Cleveland hospitals prepare for crowds during 2016 Republican National Convention

Eight months ahead of the Republican National Convention in Cleveland, local hospitals are taking steps to prepare for any possible emergency related to the high-profile event, according to

Hospital operators are working with public health and public safety officials to create a strategy to maintain normal healthcare operations while also preparing for the possibility to accommodate as many as 50,000 extra visitors in Cleveland for the convention during the week of July 18, 2016.

"Who knows what this will bring," said David Perse, MD, CEO of St. Vincent Charity Medical Center, according to the report. "We're just trying to be prepared for whatever comes."

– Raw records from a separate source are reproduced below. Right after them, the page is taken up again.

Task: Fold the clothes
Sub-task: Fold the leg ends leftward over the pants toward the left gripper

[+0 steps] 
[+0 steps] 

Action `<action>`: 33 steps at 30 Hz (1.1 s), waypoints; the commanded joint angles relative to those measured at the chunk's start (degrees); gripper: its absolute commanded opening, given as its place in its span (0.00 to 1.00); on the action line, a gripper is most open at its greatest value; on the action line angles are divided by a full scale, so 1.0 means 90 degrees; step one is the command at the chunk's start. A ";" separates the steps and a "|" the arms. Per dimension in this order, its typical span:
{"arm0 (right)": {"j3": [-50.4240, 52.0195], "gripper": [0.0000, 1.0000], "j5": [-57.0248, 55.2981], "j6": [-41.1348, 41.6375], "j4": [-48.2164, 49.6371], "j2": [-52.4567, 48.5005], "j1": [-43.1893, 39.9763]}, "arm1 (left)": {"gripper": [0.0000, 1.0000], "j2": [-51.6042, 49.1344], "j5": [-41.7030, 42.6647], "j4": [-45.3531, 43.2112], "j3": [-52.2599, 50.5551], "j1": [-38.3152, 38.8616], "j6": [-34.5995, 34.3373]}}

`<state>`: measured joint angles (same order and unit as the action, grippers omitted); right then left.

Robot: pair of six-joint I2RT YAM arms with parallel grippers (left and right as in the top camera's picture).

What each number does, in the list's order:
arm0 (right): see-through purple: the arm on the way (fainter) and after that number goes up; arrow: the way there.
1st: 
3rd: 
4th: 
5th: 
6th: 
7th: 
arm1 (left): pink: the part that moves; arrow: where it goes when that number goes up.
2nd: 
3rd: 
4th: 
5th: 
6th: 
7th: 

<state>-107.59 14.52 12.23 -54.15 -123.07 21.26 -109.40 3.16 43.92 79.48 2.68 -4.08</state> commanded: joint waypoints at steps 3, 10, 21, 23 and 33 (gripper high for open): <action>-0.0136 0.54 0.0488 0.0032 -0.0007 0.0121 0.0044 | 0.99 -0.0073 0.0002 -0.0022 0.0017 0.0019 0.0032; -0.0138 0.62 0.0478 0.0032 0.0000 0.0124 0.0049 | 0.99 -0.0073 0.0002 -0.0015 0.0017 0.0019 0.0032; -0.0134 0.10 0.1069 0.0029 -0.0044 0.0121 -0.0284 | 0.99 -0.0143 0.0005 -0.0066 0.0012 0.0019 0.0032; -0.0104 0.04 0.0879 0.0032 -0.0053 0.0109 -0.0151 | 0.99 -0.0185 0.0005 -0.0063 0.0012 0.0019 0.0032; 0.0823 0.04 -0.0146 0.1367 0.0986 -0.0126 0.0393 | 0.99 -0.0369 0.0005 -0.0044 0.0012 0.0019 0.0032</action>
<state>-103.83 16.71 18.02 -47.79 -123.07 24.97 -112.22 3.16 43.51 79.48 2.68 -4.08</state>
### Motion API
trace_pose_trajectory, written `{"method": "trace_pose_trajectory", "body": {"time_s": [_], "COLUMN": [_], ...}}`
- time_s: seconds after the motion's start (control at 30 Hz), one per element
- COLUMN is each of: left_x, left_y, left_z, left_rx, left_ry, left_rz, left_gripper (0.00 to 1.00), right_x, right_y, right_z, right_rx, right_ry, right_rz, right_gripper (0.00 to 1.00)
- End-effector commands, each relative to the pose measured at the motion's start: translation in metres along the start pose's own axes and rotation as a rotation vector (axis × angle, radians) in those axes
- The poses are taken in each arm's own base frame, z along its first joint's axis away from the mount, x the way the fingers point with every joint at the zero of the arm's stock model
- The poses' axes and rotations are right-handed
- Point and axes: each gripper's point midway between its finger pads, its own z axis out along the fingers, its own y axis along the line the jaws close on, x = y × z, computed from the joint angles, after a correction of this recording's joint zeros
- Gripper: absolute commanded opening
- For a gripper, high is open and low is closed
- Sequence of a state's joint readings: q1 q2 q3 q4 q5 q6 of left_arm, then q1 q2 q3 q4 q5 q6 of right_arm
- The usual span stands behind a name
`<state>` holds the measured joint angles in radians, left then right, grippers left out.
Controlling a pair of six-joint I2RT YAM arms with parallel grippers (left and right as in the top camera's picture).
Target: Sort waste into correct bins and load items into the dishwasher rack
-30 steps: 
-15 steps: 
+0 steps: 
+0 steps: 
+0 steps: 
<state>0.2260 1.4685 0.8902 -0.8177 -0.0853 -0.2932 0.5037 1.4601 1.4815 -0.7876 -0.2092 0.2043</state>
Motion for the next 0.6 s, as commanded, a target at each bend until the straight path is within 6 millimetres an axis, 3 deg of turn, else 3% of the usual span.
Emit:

Emergency medical services will need to reconfigure their protocols for transporting patients to hospitals to account for crowds and safety measures that may make traveling downtown difficult.

CMOs for the Cleveland Clinic, MetroHealth, St. Vincent Charity Medical Center and University Hospitals have been meeting regularly to coordinate resources. Disaster training geared toward the RNC will take place sometime next year, though some health systems have already incorporated these specific elements in their regular training, according to the report. For instance, MetroHealth sent a team of senior employees to a federal facility in Alabama in June for disaster, and plans to send a second team in December. Local health officials will likely receive similar training.

MetroHealth will be uniquely prepared should a crisis ensue, because the expansion of its Critical Care Pavilion — the first phase of a $1 billion long-term construction plan — will be completed a few weeks before the RNC begins. This means MetroHealth's ICU capacity will be double its normal size.

And while St. Vincent Charity Medical Center is often overlooked in favor of the larger hospital facilities in Cleveland, the hospital's close proximity to the downtown area where the RNC will convene will thrust it into a more prominent role in a coordinated emergency response.

"We are very well aware that we are the most proximal major institution to the event," said Dr.Perse, , according to the report. "For that reason, we have already given notice to our employees that during the week of the convention, we're suspending our paid time off scheduling during that period."